John Milton sosteneva che la mente è il nostro proprio luogo. E in sè può fare il Cielo dell’Inferno e un inferno del Cielo. In questo suo pensiero c’è la chiave della nostra convivenza con il mentale. Dipende dalla nostra capacità di osservazione e vigilanza la possibilità di cadere a peso morto nelle proiezioni dello schermo nero della mente, oppure frenare. Ricordare che la mente è spesso la serva fedele di quell’Ego che è la causa di molte delle nostre sofferenze, quando ci ripete sempre le stesse storie. Che la felicità è pericolosa perchè tanto finisce, che le tragedie sono all’ordine del giorno, che dietro l’angolo può esserci il cambiamento che viene a sottrarci quel piccolo spazio di sole guadagnato. La mente può creare un inferno dal nulla quando le permettiamo di guidarci e di essere l’ago della nostra esistenza.

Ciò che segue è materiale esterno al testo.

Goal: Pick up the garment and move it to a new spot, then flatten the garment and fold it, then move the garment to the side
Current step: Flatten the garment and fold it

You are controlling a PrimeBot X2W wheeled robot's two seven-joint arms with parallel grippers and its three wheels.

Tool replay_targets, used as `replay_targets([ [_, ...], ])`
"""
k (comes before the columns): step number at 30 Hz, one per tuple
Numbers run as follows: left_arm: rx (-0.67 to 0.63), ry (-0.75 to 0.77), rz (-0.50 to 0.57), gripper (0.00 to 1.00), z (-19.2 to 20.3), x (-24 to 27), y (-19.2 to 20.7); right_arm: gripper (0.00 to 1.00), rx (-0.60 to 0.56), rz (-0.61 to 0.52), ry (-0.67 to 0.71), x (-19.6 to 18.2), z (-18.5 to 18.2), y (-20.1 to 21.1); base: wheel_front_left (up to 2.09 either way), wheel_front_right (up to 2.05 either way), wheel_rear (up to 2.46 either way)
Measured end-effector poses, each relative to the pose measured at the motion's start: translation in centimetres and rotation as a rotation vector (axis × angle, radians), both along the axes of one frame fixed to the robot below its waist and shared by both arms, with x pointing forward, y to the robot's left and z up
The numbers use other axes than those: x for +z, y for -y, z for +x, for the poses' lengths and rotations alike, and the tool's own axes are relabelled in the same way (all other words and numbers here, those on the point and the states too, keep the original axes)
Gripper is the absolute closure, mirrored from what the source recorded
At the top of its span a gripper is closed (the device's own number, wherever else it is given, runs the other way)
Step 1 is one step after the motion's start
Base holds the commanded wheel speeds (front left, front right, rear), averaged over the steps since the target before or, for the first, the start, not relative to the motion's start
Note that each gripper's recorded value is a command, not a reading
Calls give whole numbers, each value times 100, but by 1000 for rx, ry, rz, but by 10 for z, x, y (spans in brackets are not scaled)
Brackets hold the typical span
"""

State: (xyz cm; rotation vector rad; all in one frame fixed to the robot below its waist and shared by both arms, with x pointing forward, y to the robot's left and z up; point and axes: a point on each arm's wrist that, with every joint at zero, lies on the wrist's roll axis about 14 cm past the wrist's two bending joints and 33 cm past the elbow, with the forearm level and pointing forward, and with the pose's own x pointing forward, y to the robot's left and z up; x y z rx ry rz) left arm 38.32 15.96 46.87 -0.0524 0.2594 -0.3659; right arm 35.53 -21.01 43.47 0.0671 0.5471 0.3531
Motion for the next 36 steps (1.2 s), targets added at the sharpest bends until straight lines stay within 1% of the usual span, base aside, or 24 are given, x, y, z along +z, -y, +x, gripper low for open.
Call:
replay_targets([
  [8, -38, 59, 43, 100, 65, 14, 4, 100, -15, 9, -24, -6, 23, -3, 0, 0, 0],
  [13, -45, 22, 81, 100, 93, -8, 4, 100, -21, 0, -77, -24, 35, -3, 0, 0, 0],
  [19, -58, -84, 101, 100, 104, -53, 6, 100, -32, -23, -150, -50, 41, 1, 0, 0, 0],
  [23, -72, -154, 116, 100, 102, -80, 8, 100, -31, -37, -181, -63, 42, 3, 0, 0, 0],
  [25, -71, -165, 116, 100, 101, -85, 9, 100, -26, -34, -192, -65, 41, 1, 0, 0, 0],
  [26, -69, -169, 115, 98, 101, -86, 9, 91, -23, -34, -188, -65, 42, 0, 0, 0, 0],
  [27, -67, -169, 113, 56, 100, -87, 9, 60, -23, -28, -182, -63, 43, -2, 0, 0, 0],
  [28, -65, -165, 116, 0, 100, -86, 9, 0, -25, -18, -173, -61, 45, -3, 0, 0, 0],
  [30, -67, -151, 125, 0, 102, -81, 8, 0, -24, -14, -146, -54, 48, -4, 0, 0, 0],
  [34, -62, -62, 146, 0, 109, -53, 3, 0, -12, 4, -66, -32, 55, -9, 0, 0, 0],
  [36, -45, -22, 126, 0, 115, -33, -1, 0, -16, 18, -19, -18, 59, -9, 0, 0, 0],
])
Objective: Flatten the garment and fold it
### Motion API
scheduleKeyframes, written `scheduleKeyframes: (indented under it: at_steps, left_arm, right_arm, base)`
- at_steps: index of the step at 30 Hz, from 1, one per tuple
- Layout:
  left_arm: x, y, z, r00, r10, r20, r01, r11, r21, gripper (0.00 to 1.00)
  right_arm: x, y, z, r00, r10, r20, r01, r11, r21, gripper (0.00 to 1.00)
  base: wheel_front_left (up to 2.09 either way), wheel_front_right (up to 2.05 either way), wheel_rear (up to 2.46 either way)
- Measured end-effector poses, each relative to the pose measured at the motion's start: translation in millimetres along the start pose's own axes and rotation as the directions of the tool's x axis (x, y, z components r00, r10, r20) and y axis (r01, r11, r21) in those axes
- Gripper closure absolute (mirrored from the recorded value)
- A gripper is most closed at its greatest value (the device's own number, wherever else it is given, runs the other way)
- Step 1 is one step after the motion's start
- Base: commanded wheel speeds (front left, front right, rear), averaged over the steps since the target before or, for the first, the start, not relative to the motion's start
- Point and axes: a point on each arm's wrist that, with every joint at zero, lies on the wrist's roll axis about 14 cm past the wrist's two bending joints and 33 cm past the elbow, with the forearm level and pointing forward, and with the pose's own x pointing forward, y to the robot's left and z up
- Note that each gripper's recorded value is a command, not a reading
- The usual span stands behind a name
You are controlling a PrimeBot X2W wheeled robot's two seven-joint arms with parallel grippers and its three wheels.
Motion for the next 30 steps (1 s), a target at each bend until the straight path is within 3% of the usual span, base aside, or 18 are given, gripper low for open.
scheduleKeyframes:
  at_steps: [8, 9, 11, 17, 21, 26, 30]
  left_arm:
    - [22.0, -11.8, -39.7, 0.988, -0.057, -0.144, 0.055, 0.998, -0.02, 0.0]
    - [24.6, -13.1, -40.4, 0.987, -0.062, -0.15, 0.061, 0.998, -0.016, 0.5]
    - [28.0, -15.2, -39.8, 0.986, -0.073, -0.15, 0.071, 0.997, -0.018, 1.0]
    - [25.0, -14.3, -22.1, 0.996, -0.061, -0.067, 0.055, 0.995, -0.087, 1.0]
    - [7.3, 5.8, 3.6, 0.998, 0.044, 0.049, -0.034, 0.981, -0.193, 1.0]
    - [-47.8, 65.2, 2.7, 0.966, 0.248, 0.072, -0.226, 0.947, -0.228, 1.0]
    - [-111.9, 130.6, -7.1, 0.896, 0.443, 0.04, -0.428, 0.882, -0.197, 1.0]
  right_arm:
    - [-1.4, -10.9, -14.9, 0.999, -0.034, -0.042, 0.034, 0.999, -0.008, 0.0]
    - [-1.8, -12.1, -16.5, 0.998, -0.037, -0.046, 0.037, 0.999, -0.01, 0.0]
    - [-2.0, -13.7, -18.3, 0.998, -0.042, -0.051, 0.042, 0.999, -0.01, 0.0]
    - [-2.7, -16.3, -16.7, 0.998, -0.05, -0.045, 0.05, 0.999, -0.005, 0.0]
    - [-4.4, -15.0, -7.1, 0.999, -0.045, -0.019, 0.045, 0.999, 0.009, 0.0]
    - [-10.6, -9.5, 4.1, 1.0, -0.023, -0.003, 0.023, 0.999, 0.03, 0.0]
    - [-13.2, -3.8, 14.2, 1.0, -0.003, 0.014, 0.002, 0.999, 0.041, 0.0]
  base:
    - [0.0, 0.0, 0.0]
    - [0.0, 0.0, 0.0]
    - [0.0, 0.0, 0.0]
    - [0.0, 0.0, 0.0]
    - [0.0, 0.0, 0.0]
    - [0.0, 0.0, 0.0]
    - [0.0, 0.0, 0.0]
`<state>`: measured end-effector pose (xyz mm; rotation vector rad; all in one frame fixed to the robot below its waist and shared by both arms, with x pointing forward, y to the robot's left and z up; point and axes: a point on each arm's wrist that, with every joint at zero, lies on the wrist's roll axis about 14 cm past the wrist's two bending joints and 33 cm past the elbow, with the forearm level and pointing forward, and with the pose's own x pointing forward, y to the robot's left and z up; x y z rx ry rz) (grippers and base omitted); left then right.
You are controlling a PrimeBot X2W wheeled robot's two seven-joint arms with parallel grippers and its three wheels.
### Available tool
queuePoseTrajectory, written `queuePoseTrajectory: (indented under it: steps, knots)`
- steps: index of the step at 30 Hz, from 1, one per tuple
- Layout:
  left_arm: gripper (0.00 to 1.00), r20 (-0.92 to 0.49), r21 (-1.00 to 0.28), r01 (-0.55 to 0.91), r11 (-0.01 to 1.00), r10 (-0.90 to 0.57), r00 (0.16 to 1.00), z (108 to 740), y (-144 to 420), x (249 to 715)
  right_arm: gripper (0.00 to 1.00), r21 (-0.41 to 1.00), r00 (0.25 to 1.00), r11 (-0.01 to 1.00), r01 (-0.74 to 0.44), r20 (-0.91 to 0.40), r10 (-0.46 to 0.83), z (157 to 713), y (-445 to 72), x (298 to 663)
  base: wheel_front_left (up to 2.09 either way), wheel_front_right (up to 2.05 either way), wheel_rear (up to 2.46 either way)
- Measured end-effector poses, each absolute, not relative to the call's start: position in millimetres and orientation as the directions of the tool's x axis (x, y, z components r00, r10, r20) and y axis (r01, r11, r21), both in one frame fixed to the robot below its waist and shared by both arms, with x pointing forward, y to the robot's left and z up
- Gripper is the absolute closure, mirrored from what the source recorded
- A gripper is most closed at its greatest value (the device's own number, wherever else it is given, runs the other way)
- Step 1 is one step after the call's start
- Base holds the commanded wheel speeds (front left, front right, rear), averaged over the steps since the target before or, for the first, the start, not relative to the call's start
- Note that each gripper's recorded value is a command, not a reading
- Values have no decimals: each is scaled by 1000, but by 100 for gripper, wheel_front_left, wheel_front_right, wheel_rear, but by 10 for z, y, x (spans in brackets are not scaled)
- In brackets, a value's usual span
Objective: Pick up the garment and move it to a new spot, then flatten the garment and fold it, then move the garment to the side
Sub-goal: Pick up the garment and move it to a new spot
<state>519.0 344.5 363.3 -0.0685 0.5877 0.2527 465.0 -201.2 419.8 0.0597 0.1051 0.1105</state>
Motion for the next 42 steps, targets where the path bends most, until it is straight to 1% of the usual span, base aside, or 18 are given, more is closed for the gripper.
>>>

Percezione non significa conoscenza.
La mente percepisce. Se fossimo in grado di dare ai nostri pensieri la leggerezza che c’è dentro la parola percezione, avremmo cuori leggeri come piume. La mente non ci consegna mai la verità. Solo la sbiadita percezione sensoriale di qualcosa che non afferrerà mai per intero.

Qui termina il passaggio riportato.